The final findings of the Royal Commission have been handed down to much fanfare. While there have been a few headline grabbing consequences, many ordinary consumers have been left wondering if the recommendations will have any affect on their financial arrangements.
While many consumers were disappointed with the apparent lack of penalties for apparent malfeasance by bank corporations, the recommendations of the Royal Commission will have a real impact on bank-consumer relations.
Some of the most notable changes that will have lasting impact on consumers are:
- Fundamental changes to the way Mortgage Brokers act. The Royal commission has recommended
that the way brokers get paid be transferred from the banker to the
consumer. While, on the face of it
this would appear to add costs on to the consumer, the Royal Commission
has found that often Mortgage brokers have been acting in the interests of
the bank rather than the consumer.
The change aims to deliver lower overall loan costs to consumers.

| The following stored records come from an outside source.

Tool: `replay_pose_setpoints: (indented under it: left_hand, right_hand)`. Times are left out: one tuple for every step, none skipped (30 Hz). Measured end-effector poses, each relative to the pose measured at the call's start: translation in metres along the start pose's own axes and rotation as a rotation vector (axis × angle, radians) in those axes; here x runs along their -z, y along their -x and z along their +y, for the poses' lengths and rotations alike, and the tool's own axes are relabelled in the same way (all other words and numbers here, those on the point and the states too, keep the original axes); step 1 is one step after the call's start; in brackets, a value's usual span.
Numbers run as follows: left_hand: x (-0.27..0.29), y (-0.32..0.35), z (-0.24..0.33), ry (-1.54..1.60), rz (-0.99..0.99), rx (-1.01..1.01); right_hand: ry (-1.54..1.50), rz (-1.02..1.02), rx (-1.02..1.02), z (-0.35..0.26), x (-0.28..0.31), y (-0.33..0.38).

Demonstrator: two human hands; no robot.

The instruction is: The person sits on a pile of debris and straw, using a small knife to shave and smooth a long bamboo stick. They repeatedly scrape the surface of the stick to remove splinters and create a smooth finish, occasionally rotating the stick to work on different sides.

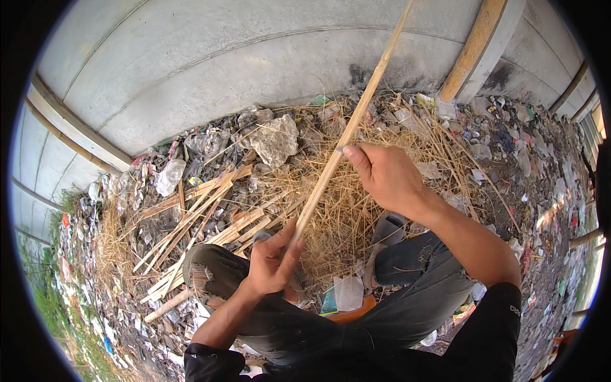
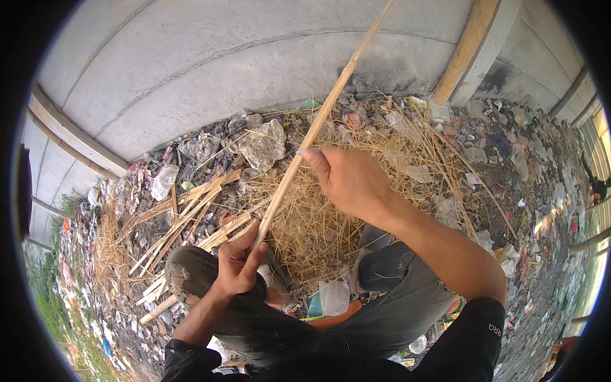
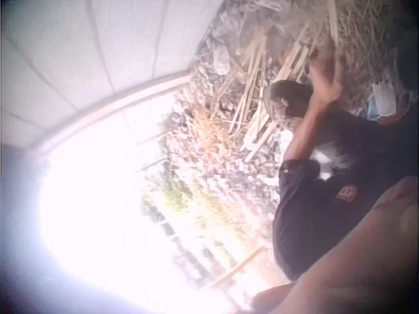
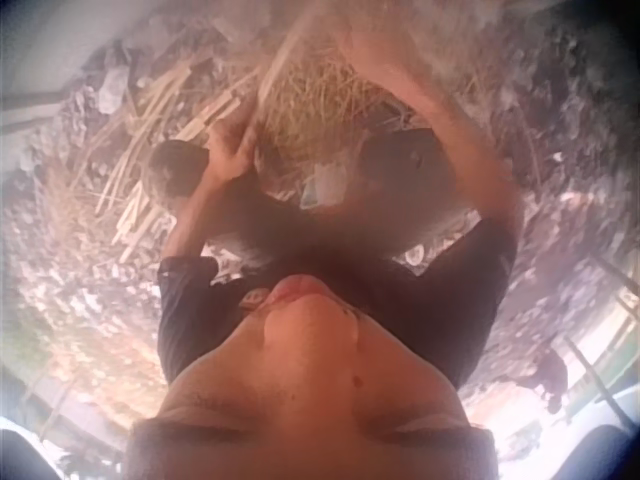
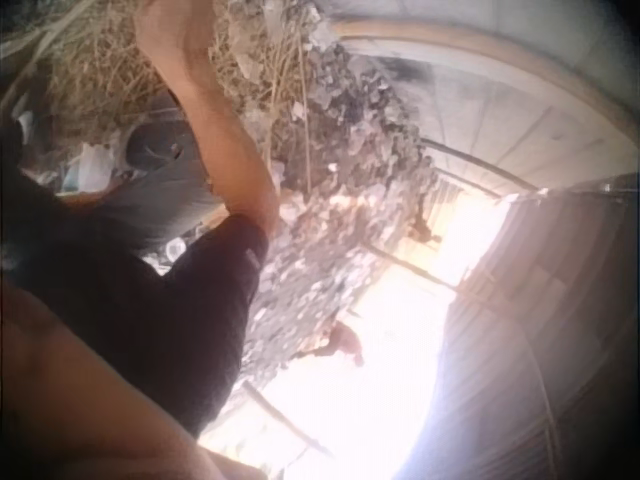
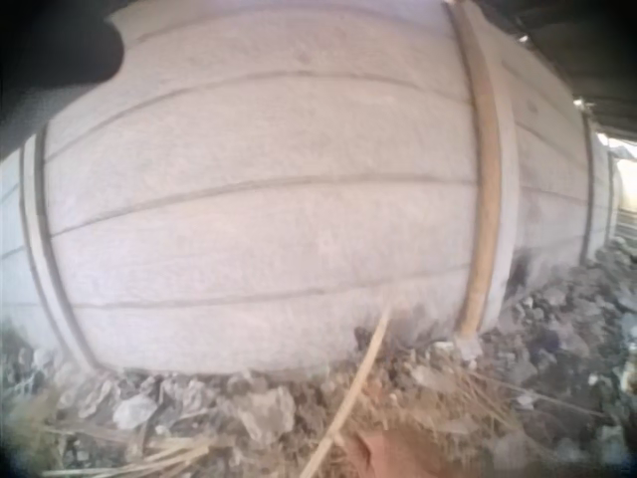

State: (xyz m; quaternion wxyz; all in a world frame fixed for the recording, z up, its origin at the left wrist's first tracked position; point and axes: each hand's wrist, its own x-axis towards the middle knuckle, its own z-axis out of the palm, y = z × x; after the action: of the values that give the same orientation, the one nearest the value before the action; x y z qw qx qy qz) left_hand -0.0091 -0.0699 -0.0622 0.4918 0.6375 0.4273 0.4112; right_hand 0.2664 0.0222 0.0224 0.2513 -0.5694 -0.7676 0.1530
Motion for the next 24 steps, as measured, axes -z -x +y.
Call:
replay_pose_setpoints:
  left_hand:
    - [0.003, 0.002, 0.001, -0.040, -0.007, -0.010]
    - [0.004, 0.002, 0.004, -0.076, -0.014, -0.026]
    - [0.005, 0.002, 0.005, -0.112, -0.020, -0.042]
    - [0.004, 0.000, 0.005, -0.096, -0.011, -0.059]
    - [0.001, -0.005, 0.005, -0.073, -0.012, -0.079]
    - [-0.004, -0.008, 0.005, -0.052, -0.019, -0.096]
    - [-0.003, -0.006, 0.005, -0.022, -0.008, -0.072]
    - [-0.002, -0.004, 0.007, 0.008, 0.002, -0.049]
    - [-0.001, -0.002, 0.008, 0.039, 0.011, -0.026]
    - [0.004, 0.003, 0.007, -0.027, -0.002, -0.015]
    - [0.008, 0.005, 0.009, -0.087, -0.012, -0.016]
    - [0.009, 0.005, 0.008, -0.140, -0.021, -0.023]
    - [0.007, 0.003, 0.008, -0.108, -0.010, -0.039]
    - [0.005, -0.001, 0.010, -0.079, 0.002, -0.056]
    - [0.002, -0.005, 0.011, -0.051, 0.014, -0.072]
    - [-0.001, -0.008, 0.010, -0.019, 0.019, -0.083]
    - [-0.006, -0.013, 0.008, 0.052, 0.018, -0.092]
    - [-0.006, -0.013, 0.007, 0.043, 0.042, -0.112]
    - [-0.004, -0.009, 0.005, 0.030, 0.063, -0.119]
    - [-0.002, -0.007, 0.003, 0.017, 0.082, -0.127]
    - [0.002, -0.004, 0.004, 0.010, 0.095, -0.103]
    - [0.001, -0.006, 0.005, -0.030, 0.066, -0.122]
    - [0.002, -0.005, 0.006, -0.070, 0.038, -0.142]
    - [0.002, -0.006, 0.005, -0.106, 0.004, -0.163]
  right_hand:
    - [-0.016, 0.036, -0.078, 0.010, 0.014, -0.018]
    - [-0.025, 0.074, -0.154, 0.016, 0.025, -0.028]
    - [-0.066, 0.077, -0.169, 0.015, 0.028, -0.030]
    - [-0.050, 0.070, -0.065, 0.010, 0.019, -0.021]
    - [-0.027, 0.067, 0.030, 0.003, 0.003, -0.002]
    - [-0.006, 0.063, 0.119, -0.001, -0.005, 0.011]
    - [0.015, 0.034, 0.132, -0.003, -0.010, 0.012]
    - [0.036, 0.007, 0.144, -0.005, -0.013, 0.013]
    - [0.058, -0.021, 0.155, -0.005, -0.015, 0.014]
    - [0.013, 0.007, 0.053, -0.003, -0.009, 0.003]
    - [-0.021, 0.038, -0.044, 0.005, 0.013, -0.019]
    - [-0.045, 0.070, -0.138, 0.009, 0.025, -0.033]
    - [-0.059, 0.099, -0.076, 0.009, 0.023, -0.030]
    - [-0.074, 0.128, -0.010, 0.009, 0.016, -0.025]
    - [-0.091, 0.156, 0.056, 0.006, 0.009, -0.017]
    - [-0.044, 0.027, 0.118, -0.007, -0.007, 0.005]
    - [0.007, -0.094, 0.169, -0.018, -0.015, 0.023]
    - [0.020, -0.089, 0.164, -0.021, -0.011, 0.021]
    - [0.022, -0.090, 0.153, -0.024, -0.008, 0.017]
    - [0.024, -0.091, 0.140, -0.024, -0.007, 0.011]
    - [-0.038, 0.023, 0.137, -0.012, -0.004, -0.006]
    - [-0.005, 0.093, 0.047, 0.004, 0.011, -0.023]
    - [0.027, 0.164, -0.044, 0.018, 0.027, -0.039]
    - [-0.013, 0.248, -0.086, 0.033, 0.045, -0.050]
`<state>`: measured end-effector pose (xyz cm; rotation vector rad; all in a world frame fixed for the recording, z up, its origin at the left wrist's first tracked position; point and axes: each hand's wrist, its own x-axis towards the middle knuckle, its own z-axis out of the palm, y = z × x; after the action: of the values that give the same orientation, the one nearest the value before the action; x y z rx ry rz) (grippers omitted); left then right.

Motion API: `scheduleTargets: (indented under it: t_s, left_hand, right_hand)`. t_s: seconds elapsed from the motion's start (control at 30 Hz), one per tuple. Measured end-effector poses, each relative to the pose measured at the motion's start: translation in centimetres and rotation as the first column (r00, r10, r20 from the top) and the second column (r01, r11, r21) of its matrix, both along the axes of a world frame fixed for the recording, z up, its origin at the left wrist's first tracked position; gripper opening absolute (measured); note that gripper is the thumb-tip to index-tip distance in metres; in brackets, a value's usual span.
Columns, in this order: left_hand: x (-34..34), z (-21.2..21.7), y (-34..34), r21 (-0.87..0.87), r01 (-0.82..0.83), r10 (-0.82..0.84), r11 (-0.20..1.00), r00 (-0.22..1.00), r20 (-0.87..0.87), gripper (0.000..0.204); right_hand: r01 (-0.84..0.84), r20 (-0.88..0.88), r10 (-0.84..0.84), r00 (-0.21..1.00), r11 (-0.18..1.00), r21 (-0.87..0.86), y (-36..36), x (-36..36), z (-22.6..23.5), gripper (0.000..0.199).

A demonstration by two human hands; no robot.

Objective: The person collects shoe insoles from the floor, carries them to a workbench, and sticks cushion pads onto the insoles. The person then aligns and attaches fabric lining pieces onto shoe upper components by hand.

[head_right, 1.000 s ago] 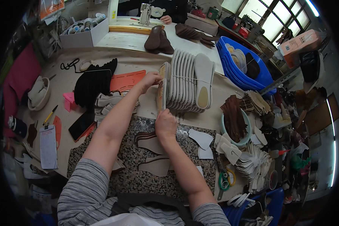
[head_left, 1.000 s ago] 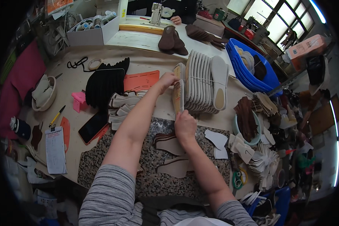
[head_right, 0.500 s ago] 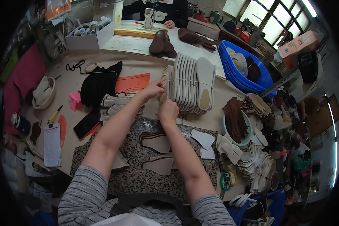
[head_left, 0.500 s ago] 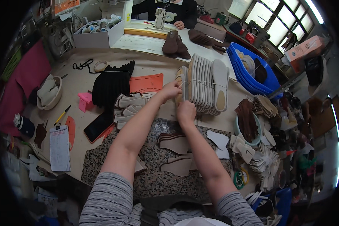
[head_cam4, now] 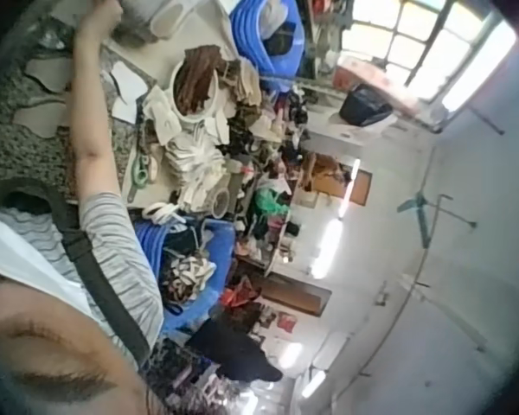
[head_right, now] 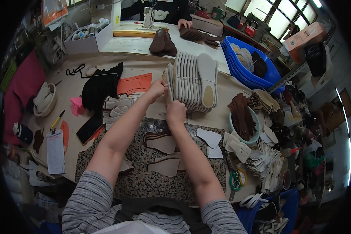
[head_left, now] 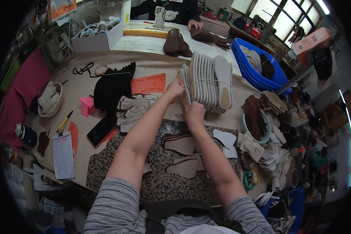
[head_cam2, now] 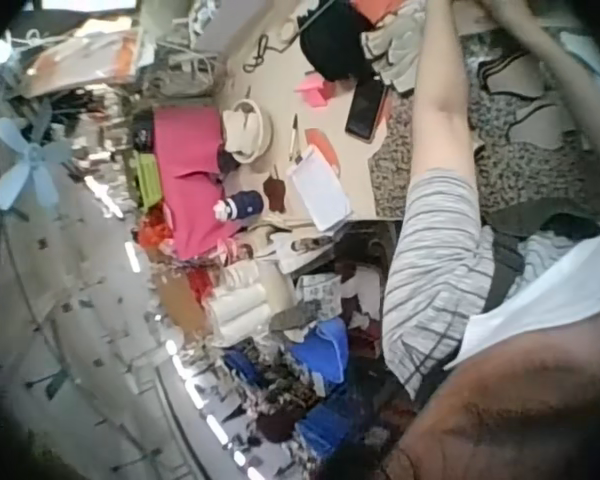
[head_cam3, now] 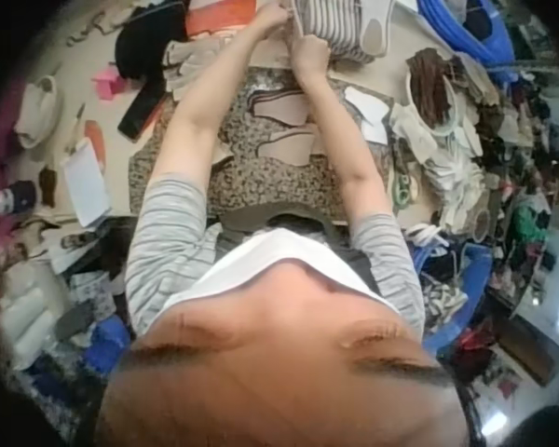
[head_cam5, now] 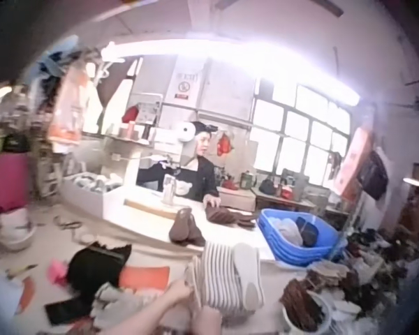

Trailer commissions for mortgage brokers are also likely to be removed. Trailer commissions essentially encouraged brokers to act in the best interests of the bank rather than the client.
- The Royal Commission uncovered many instances of annual fees being applied for services received once. The recommendations of the commission will make this practice obsolete.
- Car sales people will now be subject to consumer credit protection laws. The Royal Commission found that many consumers were being charged over and above market rates by car sales outlets acting on behalf of financial institutions
- Other areas impacted will be insurance claims, with financial institutions being subjected to greater scrutiny when denying claims, all forms of funeral insurance being subject to legislation and greater protection for farms in times of drought and natural disaster.
If the Royal Commission’s findings and recommendations are implemented by the government substantial benefits will be delivered to the consumer.